— TASK REQUIREMENTS —
Copy every line below. Do not alter any of them.

*-*-*

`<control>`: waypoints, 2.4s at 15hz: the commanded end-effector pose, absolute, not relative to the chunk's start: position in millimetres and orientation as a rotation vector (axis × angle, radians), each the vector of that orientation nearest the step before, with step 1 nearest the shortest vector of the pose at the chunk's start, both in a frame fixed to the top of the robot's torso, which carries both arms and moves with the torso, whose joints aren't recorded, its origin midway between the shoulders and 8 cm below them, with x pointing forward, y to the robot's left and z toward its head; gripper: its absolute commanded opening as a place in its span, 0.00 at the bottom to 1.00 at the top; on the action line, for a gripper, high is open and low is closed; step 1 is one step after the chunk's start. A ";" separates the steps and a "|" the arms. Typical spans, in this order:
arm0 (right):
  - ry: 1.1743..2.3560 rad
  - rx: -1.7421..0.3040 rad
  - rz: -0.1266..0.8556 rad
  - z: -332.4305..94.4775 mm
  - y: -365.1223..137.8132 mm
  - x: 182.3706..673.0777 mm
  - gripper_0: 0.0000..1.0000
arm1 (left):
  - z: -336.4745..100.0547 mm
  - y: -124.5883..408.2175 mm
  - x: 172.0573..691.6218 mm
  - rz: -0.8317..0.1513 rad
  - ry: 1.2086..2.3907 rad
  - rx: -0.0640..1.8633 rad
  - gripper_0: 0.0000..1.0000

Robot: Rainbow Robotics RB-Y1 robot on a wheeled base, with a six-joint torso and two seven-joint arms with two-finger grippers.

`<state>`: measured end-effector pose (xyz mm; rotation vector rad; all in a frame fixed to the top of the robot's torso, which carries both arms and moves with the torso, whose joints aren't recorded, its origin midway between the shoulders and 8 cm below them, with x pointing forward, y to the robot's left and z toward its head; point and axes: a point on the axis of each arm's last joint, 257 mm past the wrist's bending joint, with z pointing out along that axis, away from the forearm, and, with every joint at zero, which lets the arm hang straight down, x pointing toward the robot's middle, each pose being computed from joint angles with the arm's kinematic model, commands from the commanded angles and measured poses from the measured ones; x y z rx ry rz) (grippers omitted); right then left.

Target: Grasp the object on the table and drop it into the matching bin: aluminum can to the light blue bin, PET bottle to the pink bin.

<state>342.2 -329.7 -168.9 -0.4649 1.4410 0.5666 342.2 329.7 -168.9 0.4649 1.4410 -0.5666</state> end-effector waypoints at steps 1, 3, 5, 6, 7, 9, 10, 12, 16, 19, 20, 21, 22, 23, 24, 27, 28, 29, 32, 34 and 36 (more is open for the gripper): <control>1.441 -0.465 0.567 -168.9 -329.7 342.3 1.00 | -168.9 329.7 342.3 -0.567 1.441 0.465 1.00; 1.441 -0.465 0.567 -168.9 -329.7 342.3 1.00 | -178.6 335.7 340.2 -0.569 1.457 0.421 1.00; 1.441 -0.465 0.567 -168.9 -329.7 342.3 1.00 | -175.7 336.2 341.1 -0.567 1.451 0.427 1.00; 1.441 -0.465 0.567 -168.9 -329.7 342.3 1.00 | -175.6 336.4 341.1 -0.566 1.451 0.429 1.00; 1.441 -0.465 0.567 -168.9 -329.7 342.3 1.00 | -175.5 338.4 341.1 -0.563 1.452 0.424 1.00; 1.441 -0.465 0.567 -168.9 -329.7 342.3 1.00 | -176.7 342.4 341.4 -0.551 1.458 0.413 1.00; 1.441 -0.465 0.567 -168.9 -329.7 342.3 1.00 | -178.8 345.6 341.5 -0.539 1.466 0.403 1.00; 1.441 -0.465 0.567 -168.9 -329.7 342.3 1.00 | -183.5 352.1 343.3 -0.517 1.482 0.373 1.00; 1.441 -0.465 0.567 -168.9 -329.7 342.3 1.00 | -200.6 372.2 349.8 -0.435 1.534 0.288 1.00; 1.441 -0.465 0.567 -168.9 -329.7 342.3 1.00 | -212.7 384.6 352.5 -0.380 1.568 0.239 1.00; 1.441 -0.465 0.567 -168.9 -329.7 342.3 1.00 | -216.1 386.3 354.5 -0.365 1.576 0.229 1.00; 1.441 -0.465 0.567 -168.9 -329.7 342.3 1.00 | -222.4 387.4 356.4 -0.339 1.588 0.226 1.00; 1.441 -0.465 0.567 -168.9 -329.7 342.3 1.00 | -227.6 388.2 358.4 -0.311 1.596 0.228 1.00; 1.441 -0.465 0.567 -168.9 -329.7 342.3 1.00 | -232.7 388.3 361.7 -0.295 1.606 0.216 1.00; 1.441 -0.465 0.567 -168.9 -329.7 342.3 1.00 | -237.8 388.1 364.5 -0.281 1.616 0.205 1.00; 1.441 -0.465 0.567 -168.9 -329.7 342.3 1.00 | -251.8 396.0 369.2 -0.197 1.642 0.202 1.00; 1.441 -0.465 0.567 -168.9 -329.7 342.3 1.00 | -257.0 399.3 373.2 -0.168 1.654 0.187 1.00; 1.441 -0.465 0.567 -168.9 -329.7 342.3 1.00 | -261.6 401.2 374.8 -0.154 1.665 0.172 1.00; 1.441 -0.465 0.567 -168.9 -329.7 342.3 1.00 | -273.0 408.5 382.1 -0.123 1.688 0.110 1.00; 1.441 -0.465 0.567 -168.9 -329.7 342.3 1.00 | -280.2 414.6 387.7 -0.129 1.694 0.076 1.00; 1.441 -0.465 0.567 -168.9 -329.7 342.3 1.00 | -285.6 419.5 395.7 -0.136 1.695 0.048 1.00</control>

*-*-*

— REPLY TO THE TASK —
`<control>`: waypoints, 2.4s at 15hz: the commanded end-effector pose, absolute, not relative to the chunk's start: position in millimetres and orientation as a rotation vector (axis × angle, radians), each the vector of that orientation nearest the step before, with step 1 nearest the shortest vector of the pose at the chunk's start, both in a frame fixed to the top of the robot's torso, which carries both arms and moves with the torso, whose joints aren't recorded, its origin midway between the shoulders and 8 cm below them, with x pointing forward, y to the robot's left and z toward its head; gripper: its absolute commanded opening as a place in its span, 0.00 at the bottom to 1.00 at the top; on the action line, for a gripper, high is open and low is closed; step 1 is one step after the chunk's start. A ";" separates the steps and a "|" the arms. Typical spans, in this order:
arm0 (right):
  - ry: 1.1743..2.3560 rad
  - rx: -1.7421..0.3040 rad
  - rz: -0.1266..0.8556 rad
  - z: -332.4305..94.4775 mm
  - y: -365.1223..137.8132 mm
  - x: 182.3706..673.0777 mm
  - gripper_0: 0.0000..1.0000
arm1 (left):
  - z: -336.4745..100.0547 mm
  - y: -124.5883..408.2175 mm
  - x: 172.0573..691.6218 mm
  - rz: -0.8317..0.1513 rad
  - ry: 1.2086..2.3907 rad
  - rx: -0.0640..1.8633 rad
  - gripper_0: 0.0000..1.0000

Robot: Rainbow Robotics RB-Y1 robot on a wheeled base, with a six-joint torso and two seven-joint arms with two-finger grippers.

`<state>`: measured end-effector pose (xyz mm; rotation vector rad; all in a frame fixed to the top of the robot's torso, which carries both arms and moves with the torso, whose joints aren't recorded, its origin midway between the shoulders and 8 cm below them, with x pointing forward, y to the robot's left and z toward its head; point and axes: a point on the axis of each arm's last joint, 257 mm past the wrist's bending joint, with z pointing out along that axis, away from the forearm, and, with every joint at zero, which lets the arm hang straight down, x pointing toward the robot's middle, each pose being computed from joint angles with the arm's kinematic model, commands from the commanded angles and measured poses from the measured ones; x y z rx ry rz) (grippers omitted); right then left.

Target: Grasp the object on the table and drop it into the matching bin: aluminum can to the light blue bin, PET bottle to the pink bin.

<state>342.2 -329.7 -168.9 -0.4649 1.4410 0.5666 342.2 329.7 -168.9 0.4649 1.4410 -0.5666</state> end-effector waypoints at steps 1, 3, 5, 6, 7, 9, 10, 12, 16, 19, 20, 21, 22, 23, 24, 27, 28, 29, 32, 34 and 36 (more is open for the gripper): <control>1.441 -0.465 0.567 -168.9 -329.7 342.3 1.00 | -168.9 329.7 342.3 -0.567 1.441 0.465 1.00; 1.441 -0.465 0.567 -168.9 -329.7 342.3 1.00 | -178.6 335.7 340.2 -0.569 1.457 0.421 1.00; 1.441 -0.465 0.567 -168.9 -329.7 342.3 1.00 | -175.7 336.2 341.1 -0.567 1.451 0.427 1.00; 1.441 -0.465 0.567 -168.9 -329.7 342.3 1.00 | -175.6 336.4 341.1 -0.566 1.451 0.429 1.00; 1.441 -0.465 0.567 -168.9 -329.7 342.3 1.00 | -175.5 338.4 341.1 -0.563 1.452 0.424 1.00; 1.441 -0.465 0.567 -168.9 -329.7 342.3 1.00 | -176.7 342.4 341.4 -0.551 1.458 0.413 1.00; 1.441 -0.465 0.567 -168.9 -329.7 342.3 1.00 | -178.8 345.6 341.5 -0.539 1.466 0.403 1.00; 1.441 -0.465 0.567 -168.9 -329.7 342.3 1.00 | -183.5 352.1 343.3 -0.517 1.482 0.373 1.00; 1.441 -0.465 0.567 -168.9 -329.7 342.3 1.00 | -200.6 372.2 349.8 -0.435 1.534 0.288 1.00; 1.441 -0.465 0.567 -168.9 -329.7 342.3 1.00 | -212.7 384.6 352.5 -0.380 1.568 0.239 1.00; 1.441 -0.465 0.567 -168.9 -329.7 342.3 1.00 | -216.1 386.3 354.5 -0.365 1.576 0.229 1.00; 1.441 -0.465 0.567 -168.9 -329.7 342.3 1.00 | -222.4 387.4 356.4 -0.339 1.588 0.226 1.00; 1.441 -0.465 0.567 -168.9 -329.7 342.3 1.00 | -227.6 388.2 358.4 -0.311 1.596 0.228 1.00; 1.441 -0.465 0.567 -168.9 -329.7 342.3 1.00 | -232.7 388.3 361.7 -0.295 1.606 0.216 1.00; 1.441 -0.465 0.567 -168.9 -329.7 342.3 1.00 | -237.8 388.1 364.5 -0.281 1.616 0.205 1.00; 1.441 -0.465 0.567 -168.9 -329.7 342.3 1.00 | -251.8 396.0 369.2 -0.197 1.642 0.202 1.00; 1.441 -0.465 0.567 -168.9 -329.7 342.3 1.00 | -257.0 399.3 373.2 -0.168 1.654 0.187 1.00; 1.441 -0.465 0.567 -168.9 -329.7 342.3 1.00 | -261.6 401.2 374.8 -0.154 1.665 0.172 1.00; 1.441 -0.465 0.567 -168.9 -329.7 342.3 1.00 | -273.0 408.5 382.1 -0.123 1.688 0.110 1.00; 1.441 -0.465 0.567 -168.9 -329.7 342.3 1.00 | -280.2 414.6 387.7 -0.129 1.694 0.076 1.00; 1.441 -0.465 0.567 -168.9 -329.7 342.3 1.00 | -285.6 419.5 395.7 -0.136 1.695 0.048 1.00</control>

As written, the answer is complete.